_AIM OF THE TASK_:
Your answer should be every line with the word "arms", copied from the data below.

_STORED DATA_:
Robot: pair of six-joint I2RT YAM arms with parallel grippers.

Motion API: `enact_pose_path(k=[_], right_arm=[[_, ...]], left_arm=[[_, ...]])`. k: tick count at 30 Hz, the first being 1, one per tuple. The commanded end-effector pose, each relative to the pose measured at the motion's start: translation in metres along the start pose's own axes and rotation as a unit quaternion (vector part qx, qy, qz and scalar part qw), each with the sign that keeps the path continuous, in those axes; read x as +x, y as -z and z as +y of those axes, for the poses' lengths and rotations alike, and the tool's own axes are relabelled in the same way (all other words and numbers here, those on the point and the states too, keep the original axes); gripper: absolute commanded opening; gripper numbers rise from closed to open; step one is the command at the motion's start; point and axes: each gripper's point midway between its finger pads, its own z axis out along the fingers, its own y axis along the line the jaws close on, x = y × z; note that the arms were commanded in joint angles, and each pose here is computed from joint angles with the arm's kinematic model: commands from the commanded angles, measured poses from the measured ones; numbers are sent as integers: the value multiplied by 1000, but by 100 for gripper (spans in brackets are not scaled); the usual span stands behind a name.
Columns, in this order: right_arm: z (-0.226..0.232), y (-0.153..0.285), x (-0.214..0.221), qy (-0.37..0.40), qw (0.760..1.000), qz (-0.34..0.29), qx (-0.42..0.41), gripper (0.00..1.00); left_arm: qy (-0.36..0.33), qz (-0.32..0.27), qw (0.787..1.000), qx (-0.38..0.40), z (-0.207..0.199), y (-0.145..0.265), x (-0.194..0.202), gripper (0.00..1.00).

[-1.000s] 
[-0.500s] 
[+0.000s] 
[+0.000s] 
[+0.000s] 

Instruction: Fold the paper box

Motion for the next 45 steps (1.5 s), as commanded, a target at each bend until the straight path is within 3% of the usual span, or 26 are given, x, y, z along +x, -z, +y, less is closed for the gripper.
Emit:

_EXERCISE ANSWER_:
Robot: pair of six-joint I2RT YAM arms with parallel grippers.
Motion API: `enact_pose_path(k=[_], right_arm=[[_, ...]], left_arm=[[_, ...]])`. k: tick count at 30 Hz, the first being 1, one per tuple. The commanded end-effector pose, each relative to the pose measured at the motion's start: translation in metres along the start pose's own axes and rotation as a unit quaternion (vector part qx, qy, qz and scalar part qw), each with the sign that keeps the path continuous, in those axes; read x as +x, y as -z and z as +y of those axes, for the poses' lengths and rotations alike, and the tool's own axes are relabelled in the same way (all other words and numbers here, those on the point and the states too, keep the original axes); gripper: absolute commanded opening; gripper numbers rise from closed to open; step one is the command at the motion's start; point and axes: each gripper's point midway between its finger pads, its own z axis out along the fingers, its own y axis along the line the jaws close on, x = y × z; note that the arms were commanded in joint angles, and each pose here is computed from joint angles with the arm's kinematic model: commands from the commanded angles, measured poses from the measured ones; numbers are sent as integers: the value multiplied by 1000, but by 100 for gripper (spans in brackets are not scaled); the usual span stands behind a name.

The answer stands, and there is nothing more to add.